13. Plans of Foreign Subsidiaries. The Committee may authorize any
foreign Subsidiary to adopt a plan for granting Awards ("Foreign Plan"). All
Awards granted under such Foreign Plan shall be treated as grants under the
<PAGE>
Plan. Such Foreign Plans shall have such provisions as the Committee permits not
inconsistent with the provisions of the Plan. Awards granted under a Foreign
Equity Incentive Plans shall be governed by the terms of the Plan, except to the
extent that the provisions of the Foreign Plan are more restrictive than the
provisions of the Plan, in which case the Foreign Plan shall control.
14. Substituted Awards. If the Committee cancels any Award (whether
granted under this Plan or any plan of any entity acquired by the Company) with
the consent of the applicable Grantee or other holder thereof, the Committee may
in its discretion substitute a new Award therefor upon such terms and conditions
consistent with the Plan as the Committee may determine; provided, that (a) the
Grant Date of the new Award shall be the date on which such new Award is
granted; and (b) the Option Price of any new option, and the Strike Price of any
new SAR, shall not be less than 100% (110% for an incentive stock option granted
to a 10% Owner) of the Fair Market Value of a share of Stock on the Grant Date
of the new Award.
15. Securities Law Matters. If the Committee deems necessary to comply
with applicable securities law, the Committee may require a written investment
intent representation by the Grantee and may require that a restrictive legend
be affixed to certificates for shares of Stock. If, based upon the advice of
counsel to the Company, the Committee determines that the exercise or
nonforfeitability of, or delivery of benefits pursuant to, any Award would
violate any applicable provision of (i) federal or state securities laws or (ii)
the listing requirements of any national securities exchange or national market
system on which are listed any of the Company's equity securities, then the
Committee may postpone any such exercise, nonforfeitability or delivery, as
applicable, but the Company shall use commercially reasonable efforts to cause
such exercise, nonforfeitability or delivery to comply with all such provisions
at the earliest practicable date.
16. No Employment Rights. Neither the establishment of the Plan nor the
grant of any Award shall (a) give any Grantee the right to remain employed by
the Company or to any benefits not specifically provided by the Plan or (b)

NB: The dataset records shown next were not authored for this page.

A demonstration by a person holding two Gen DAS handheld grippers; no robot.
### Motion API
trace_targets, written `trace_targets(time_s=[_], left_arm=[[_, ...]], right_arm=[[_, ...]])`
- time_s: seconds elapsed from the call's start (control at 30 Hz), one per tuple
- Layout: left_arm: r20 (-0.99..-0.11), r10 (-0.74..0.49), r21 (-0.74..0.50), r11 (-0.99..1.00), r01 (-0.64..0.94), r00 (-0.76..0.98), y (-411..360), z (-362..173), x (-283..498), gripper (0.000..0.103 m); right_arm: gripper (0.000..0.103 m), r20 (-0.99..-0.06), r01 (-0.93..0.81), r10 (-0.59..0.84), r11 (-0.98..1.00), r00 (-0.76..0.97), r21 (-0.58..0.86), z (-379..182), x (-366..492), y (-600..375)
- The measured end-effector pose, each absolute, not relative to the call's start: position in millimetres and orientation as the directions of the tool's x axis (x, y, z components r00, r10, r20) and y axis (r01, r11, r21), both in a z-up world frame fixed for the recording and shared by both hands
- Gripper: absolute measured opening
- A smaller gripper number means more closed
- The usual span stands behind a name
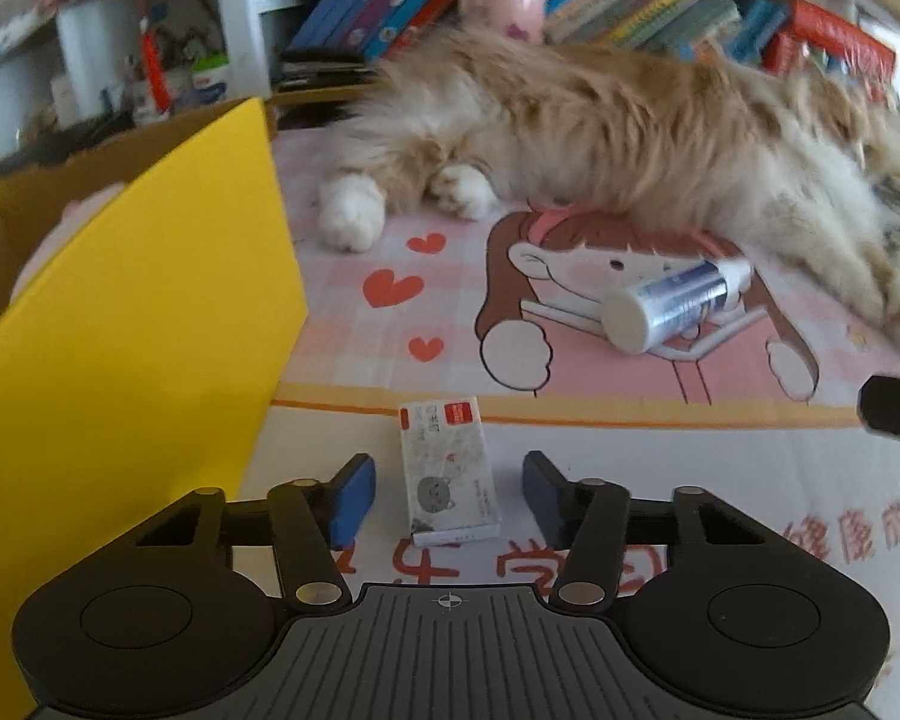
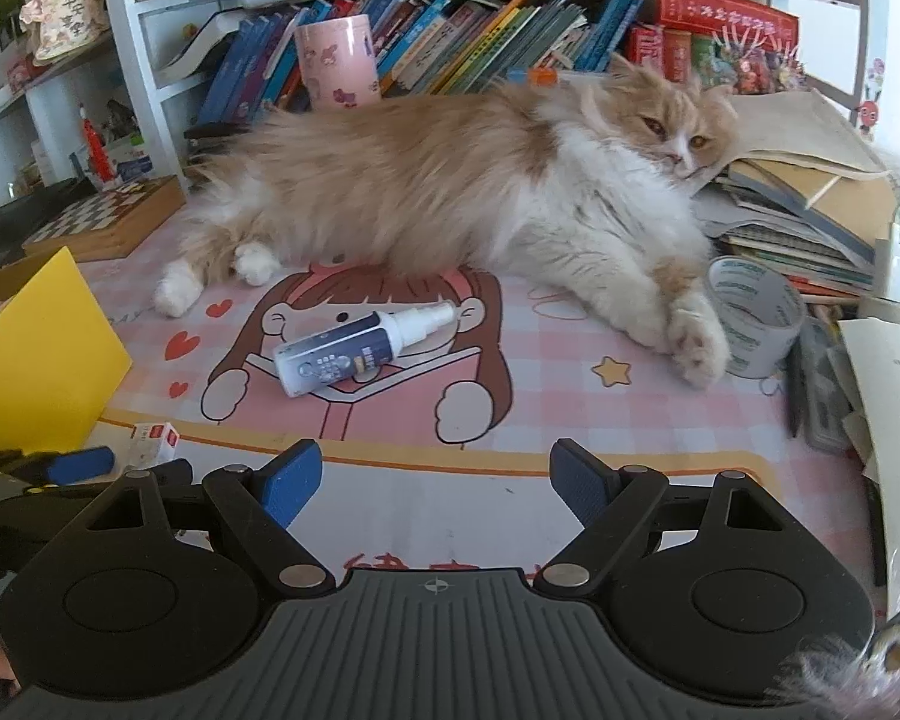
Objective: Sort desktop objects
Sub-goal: 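Grasp the white medicine box with the left tool while the right tool reaches the spray bottle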
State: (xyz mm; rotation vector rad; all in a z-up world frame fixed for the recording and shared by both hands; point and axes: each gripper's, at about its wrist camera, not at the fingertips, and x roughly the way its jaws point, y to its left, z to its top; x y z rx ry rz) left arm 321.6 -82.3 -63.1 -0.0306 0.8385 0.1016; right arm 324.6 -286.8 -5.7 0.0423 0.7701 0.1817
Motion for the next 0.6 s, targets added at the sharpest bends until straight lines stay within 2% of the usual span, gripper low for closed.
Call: trace_targets(time_s=[0.07, 0.1, 0.33, 0.43, 0.5, 0.6], left_arm=[[-0.743, 0.071, 0.015, 0.996, -0.09, 0.666, -82.9, -62.3, 320.0, 0.039], [-0.74, 0.07, 0.018, 0.996, -0.084, 0.669, -83.2, -61.7, 318.7, 0.028], [-0.751, -0.006, -0.113, 0.986, -0.12, 0.661, -66.5, -48.8, 306.4, 0.028], [-0.732, -0.021, -0.122, 0.987, -0.1, 0.681, -65.0, -35.9, 291.3, 0.028], [-0.722, -0.029, -0.123, 0.989, -0.087, 0.691, -65.0, -27.3, 282.3, 0.028], [-0.709, -0.032, -0.116, 0.991, -0.072, 0.705, -67.1, -15.9, 266.5, 0.028]], right_arm=[[0.082, -0.69, -0.156, 0.188, 0.982, 0.699, 0.109, -6.1, 329.1, -284.1], [0.082, -0.689, -0.16, 0.193, 0.981, 0.698, 0.112, -6.1, 331.8, -282.3], [0.082, -0.688, -0.182, 0.236, 0.972, 0.687, 0.152, -9.1, 360.3, -268.5], [0.079, -0.709, -0.154, 0.267, 0.963, 0.653, 0.221, -15.4, 380.6, -266.5], [0.071, -0.722, -0.115, 0.288, 0.953, 0.629, 0.28, -21.5, 396.4, -266.7], [0.068, -0.735, -0.036, 0.308, 0.932, 0.604, 0.36, -28.0, 418.1, -267.0]])
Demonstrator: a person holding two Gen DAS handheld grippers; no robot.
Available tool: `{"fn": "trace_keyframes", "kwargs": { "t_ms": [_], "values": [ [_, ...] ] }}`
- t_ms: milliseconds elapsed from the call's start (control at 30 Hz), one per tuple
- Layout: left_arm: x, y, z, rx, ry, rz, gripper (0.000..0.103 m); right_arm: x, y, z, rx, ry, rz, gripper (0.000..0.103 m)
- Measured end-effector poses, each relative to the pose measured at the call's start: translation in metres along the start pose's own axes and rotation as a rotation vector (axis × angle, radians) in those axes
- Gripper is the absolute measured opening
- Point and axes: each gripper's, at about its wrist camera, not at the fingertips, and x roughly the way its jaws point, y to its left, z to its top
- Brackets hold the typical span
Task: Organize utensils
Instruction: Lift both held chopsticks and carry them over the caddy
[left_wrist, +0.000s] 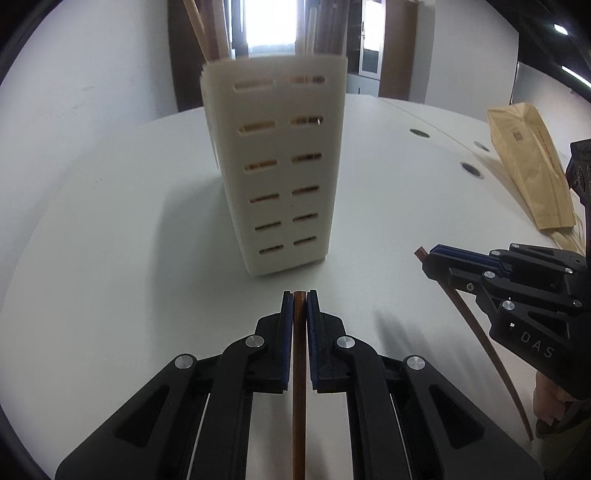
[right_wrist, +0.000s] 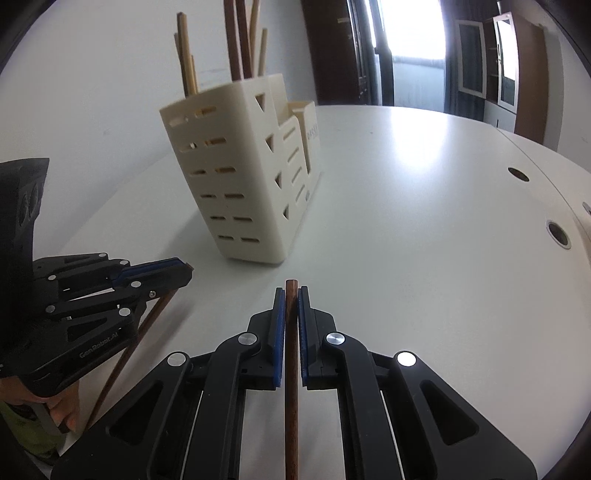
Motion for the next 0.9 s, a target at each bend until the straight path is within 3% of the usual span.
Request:
{"fn": "trace_keyframes", "kwargs": {
  "t_ms": [400,900],
  "values": [
    [-0.095,0.018,0.030,-0.038,-0.268,-0.009,0.007,-0.069,0.030,0.051,-0.067,-0.234,0.045,0.007],
    [-0.159,0.025,0.074,-0.053,-0.478,-0.019,0.007,-0.111,0.053,0.091,-0.150,-0.410,0.082,0.007]
  ]
}}
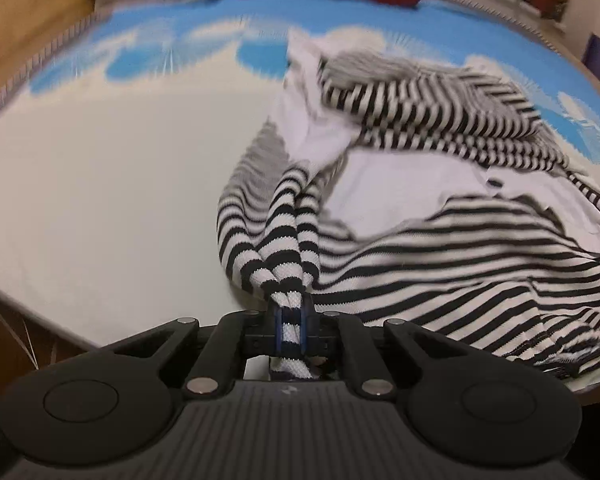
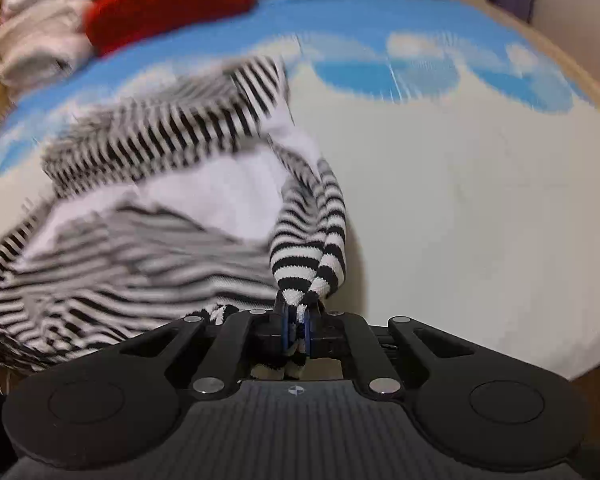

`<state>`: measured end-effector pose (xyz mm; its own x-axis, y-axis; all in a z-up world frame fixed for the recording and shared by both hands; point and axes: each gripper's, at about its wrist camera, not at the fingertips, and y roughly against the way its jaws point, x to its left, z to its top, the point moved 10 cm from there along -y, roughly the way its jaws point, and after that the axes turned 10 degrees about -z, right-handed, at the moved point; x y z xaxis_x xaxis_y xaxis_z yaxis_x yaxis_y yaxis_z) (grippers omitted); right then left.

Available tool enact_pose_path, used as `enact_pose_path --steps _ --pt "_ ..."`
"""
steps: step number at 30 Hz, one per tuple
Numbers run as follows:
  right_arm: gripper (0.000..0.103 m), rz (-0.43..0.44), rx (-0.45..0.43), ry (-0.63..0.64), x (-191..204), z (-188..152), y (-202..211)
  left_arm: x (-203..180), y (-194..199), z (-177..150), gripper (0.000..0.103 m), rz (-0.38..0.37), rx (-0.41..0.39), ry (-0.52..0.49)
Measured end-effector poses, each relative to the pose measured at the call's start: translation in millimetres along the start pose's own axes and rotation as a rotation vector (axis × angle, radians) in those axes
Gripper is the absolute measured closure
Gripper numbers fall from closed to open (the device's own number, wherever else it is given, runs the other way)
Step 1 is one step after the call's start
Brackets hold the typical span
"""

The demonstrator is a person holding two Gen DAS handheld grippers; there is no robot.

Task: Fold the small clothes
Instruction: 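Grasp the striped hem with both grippers and lift it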

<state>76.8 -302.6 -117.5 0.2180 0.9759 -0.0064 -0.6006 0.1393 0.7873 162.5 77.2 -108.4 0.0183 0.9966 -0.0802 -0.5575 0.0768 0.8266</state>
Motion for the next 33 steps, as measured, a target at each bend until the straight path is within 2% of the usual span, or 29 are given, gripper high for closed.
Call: enact_pose_path --steps 4,10,14,18,22,24,26,28,29,30,31,33 --pt "0.098 0.056 -0.118 -0.034 -6.5 25.8 37.2 -6.1 32.2 18.4 0.096 -0.045 -0.108 0.023" --pt "0.098 0.148 -0.219 -0.094 -26.9 43.4 105.2 -9.0 96.7 41.9 0.096 -0.152 -0.226 0.081" --pt "0.098 0.201 -0.272 -0.125 -45.8 43.4 158.6 -5.5 140.4 35.1 0.096 -0.231 -0.236 0.086" --pt "0.098 0.242 -0.283 -0.162 -57.4 48.7 180.6 -3.5 148.4 31.5 0.096 -0.28 -0.167 0.057" --pt "0.098 0.223 -0.245 -0.136 -49.4 71.3 150.4 1.9 116.0 67.1 0.096 -0.317 -0.126 0.06" --pt "0.098 0.198 -0.213 -0.108 -41.3 85.5 125.3 8.4 80.4 91.3 0.095 -0.321 -0.079 0.087" --pt "0.098 0.18 -0.155 -0.135 -37.1 108.4 84.4 13.4 35.0 118.9 0.095 -0.344 -0.019 0.128" --pt "0.096 0.162 -0.082 -0.181 -34.3 133.6 32.8 22.1 -6.7 141.4 0.086 -0.355 0.013 0.178" --pt "0.091 0.142 -0.051 -0.191 -33.9 142.6 8.9 28.1 -26.0 151.3 0.083 -0.369 0.016 0.222" --pt "0.089 0.111 -0.018 -0.2 -35.1 148.6 -15.3 34.3 -41.1 156.6 0.072 -0.395 0.023 0.274" --pt "0.087 0.076 0.015 -0.217 -39.0 151.1 -36.6 39.5 -52.1 157.2 0.066 -0.43 0.048 0.341" --pt "0.083 0.052 0.048 -0.27 -46.2 147.4 -60.3 49.3 -57.5 158.3 0.063 -0.464 0.079 0.454"
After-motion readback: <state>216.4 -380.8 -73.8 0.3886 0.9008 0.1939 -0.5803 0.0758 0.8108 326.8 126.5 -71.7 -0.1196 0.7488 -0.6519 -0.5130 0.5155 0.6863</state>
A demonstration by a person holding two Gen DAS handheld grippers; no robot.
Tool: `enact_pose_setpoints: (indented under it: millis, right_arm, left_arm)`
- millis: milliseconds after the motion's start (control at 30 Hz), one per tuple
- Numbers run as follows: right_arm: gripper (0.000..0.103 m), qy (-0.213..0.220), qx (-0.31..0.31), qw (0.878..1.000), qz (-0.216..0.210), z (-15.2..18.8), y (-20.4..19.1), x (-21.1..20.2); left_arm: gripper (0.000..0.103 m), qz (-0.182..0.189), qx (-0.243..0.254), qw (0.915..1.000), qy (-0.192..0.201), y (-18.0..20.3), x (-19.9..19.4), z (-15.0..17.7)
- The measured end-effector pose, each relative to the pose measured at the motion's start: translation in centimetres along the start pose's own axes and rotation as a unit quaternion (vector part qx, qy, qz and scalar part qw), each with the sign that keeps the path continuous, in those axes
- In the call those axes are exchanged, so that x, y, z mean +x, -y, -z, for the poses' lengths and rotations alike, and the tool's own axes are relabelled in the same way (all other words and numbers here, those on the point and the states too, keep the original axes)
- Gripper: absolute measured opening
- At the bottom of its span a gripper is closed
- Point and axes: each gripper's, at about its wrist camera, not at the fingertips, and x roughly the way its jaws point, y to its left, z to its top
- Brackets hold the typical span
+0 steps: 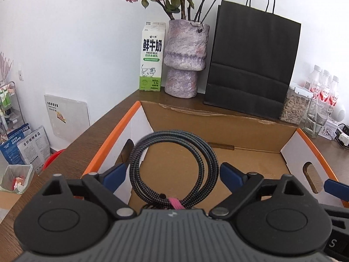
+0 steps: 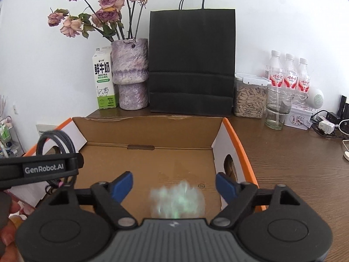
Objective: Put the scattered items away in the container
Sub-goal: 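Lower the cable into the box with the left tool while the right tool drops the bag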
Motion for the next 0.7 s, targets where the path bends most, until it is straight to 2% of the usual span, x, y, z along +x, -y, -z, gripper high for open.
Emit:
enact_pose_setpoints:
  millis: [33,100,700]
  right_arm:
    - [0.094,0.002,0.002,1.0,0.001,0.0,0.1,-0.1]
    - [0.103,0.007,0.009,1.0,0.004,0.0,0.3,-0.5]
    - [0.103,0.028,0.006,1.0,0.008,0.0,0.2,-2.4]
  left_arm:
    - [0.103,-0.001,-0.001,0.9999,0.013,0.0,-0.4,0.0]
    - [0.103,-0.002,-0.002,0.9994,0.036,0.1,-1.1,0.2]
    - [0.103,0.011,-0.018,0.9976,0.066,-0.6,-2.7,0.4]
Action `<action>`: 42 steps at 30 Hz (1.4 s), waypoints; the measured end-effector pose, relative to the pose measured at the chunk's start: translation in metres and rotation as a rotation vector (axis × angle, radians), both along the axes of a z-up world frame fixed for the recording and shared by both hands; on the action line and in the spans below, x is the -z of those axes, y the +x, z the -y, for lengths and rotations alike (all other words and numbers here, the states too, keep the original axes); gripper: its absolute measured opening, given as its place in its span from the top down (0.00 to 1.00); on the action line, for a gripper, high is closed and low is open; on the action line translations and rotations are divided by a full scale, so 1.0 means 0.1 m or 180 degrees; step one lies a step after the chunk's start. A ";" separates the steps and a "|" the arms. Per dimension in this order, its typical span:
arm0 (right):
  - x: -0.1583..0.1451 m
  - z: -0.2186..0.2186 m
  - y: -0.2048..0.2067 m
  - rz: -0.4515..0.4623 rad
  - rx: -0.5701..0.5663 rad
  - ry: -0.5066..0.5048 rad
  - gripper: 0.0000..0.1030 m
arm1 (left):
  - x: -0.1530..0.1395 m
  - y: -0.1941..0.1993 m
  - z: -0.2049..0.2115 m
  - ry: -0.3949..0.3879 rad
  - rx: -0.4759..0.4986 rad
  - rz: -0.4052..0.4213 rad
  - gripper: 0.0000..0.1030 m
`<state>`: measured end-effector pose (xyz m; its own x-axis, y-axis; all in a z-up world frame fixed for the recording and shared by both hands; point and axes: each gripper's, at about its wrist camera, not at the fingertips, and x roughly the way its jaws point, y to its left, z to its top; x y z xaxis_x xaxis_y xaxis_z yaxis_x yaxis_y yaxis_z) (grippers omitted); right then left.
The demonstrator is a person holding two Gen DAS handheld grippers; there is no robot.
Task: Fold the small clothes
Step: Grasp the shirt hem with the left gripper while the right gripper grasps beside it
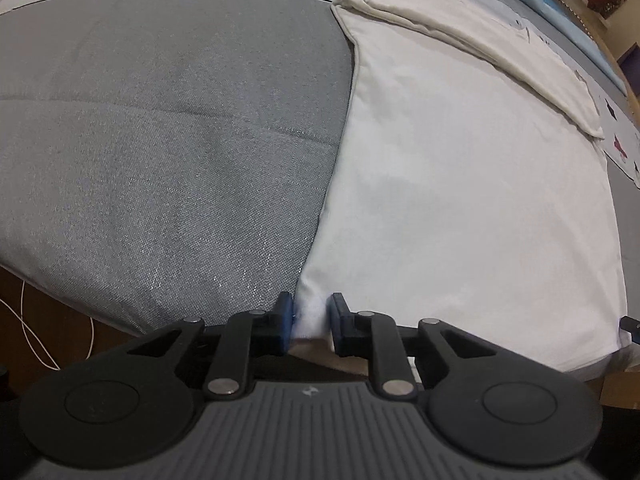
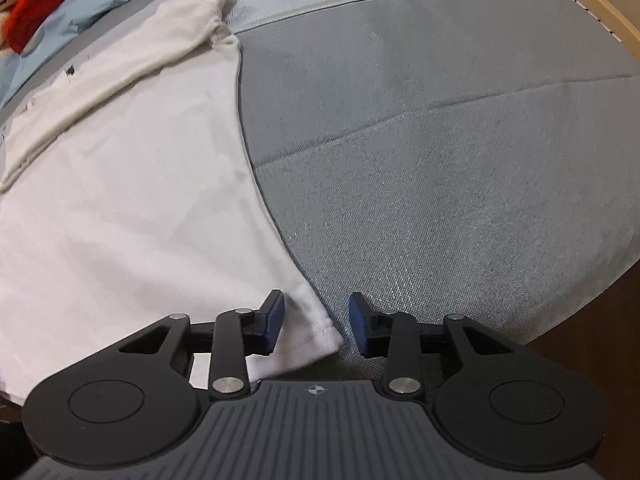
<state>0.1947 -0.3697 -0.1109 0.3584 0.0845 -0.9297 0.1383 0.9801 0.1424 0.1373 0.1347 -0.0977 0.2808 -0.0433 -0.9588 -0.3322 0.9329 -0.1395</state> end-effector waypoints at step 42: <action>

modify the right of the Company to modify, amend, or terminate any employee
benefit plan.
17. No Rights as a Stockholder. A Grantee shall not have any rights as
a stockholder of LaserSight with respect to the shares of Stock (other than
Restricted Shares) which may be deliverable upon exercise or payment of such
Award until such shares have been delivered to him. Restricted Shares, whether
held by a Grantee or in escrow by the Secretary of LaserSight, shall confer on
the Grantee all rights of a stockholder of LaserSight, except as otherwise
provided in the Plan. At the time of a grant of Restricted Shares, the Committee
may in its discretion require that cash dividends thereon be deferred (with or
without interest) or the reinvested in additional Restricted Shares. Stock
dividends and deferred or reinvested cash dividends issued with respect to
Restricted Shares shall be subject to the same restrictions and other terms as
apply to the Restricted Shares with respect to which such dividends are issued.
18. Nature of Payments. Awards shall be special incentive payments to
the Grantee and shall not be taken into account in computing the amount of
salary or compensation of the Grantee for purposes of determining any pension,
retirement, death or other benefit under (a) any pension, retirement,
profit-sharing, bonus, insurance or other employee benefit plan of the Company
or (b) any agreement between the Company and the Grantee, except as such plan or
agreement shall otherwise expressly provide.
19. Non-Uniform Determinations. The Committee's determinations under
the Plan need not be uniform and may be made selectively among persons who
receive, or are eligible to receive, Awards, whether or not such persons are
similarly situated. Without limiting the generality of the foregoing, the
Committee shall be entitled to enter into Award Agreements that are non-uniform
and selective as to (a) the identity of the Grantees, (b) the terms and
provisions of Awards, and (c) the treatment of terminations of employment.
<PAGE>
20. Adjustments. The Committee shall make equitable adjustment of (i)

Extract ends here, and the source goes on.